One of the ways that neoliberal budget-cutters have and will try to use churches, evangelical or not, is to enlist them in their scheme of _privatization_ of social services: from 'welfare' to schooling. Neoliberals have and will look to churches and other places of worship and exhort them to provide food, shelter, ect. to the poor who are deemed 'undeserving' of social citizenship and entitlements to state aids that it entails. The best thing that the Religious Left can do in this context is to _refuse_ to be used in this drive for privatization. They must say to neoliberals, 'we will not be used as excuse for cutting social programs and public school funding.' They must refuse to be incorporated into the 'workfare'/legal slavery scheme in which churches and other 'non-profits' are made to play a role in providing places where 'workfare' workers are supposed to gain 'work experience' (as if people on welfare had never worked in their lives!). They must turn down a neoliberal invitation to benefit from 'school voucher' programs. Left clergy and lay leaders got to be in the forefront of this struggle _against privatization_. (Some of the best ones are, but the rest have yet to get anywhere near there.)

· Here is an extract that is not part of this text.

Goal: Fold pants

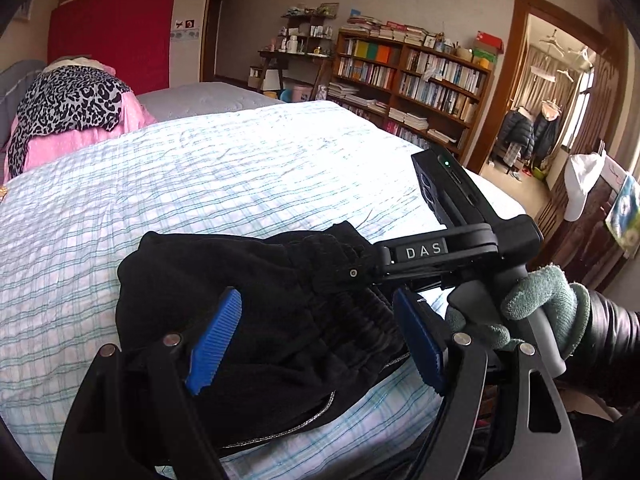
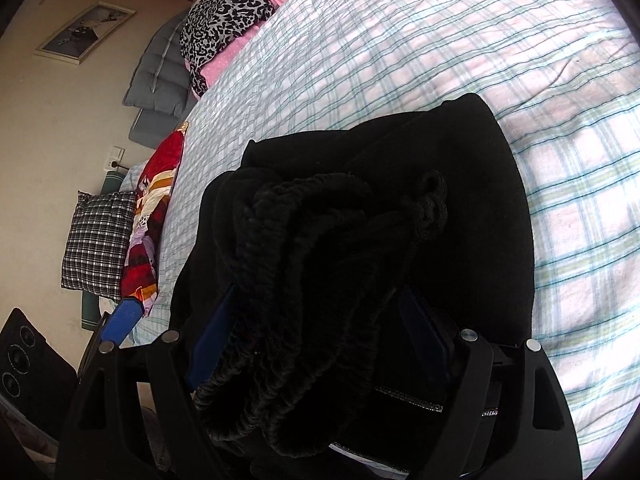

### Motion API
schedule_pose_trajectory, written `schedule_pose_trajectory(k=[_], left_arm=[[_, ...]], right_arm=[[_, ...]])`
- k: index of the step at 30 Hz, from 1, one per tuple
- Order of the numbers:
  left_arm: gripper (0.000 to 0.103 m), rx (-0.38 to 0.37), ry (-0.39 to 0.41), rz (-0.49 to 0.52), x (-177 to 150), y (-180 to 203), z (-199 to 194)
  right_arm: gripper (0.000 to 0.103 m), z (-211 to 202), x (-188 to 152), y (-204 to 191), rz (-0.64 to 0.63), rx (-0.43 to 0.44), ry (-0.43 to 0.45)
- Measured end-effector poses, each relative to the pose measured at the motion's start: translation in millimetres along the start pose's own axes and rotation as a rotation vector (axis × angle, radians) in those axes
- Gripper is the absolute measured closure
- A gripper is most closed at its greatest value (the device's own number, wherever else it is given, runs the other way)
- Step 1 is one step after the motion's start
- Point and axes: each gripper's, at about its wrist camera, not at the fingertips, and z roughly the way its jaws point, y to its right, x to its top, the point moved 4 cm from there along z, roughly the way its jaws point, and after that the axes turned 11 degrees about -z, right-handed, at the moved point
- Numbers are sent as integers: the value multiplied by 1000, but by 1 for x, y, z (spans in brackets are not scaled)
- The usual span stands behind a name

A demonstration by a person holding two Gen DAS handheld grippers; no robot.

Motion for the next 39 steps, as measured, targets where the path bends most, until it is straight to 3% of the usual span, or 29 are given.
schedule_pose_trajectory(k=[7, 9, 11, 15, 21, 26, 30, 34, 36, 39], left_arm=[[25, 37, 22, -90, 5, -31, -12], [25, 51, 27, -140, 7, -45, -16], [25, 75, 35, -186, 10, -58, -19], [25, 117, 43, -251, 13, -84, -23], [25, 137, 31, -269, 10, -96, -21], [25, 94, -24, -219, 1, -72, -4], [23, 110, -68, -96, -13, -49, 14], [22, 183, -110, 62, -29, -36, 31], [22, 207, -141, 69, -38, -44, 37], [22, 178, -193, -8, -50, -66, 47]], right_arm=[[27, 9, -3, -16, -73, -3, -24], [51, 11, -4, -19, -95, -28, -22], [63, 7, -3, -22, -114, -35, -9], [70, -12, 5, -38, -176, -43, 49], [72, -62, 21, -65, -279, -69, 178], [72, -96, 24, -50, -283, -144, 231], [72, -91, 14, -3, -190, -186, 179], [70, -57, -3, 41, -101, -190, 98], [63, -51, -5, 45, -116, -197, 99], [49, -47, -6, 47, -143, -230, 89]])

> And now for a coda to our story. Revivalist Christians, as we know,
>have re-engaged in spectacular fashion in our own day. But the economic
>concern is muted. There are charitable agencies, to be sure, and a few
>efforts reminiscent of the 19th Century, such as Charles Colson's Prison
>Fellowship. And we even occasionally hear distant echoes of the egalitarian
>impulse, such as when Pat Robertson shocked the Wall Street crowd with his
>plan for a year of Jubilee -- when debt would be forgiven and economic burdens
>lifted. But more often we hear an uncritical defense of the free market or
>some version of the prosperity gospel.
>
> Animated, instead, by a sense of moral and cultural crisis, evangelicals
>now address what they see as the catastrophic collapse of the family...fraying
>of the social fabric and...marginalizing of people of faith. Economic
>inequality ranks low in such calculations, or is seen as a consequence of
>cultural collapse.
>
> Now, this understanding of the cultural and moral underpinnings of
>economic advancement may be a genuine contribution to the debate about our
>economic challenges. But what modern evangelicals fail to appreciate enough,
>I think, is that global capitalism itself is a great engine of the secularism,
>materialism, and hedonism they decry. So unless deeper linkages can be
>forged between economic tides and cultural concerns, we will not see
>revivalist Protestants contributing much in fashioning responses to inequality
>in the global age.

Many Right-wing evangelicals _have_ made a linkage between the cultural and moral and the economic; it's just that they have made a _wrong linkage_ from the Left point of view.

In the minds of Right-wing evangelicals, there is no contradiction between economic neoliberalism and social conservativism; both are integrally united in their _punitive_ worldview. They want to use MARKET DISCIPLINE and LABOR DISCIPLINE as punishment and negative incentives for the ideas and behaviors that they think are 'morally wrong' or 'sinful.' Cut welfare checks, and poor women will stop having sex and babies and start behaving, or so the Religious Right think.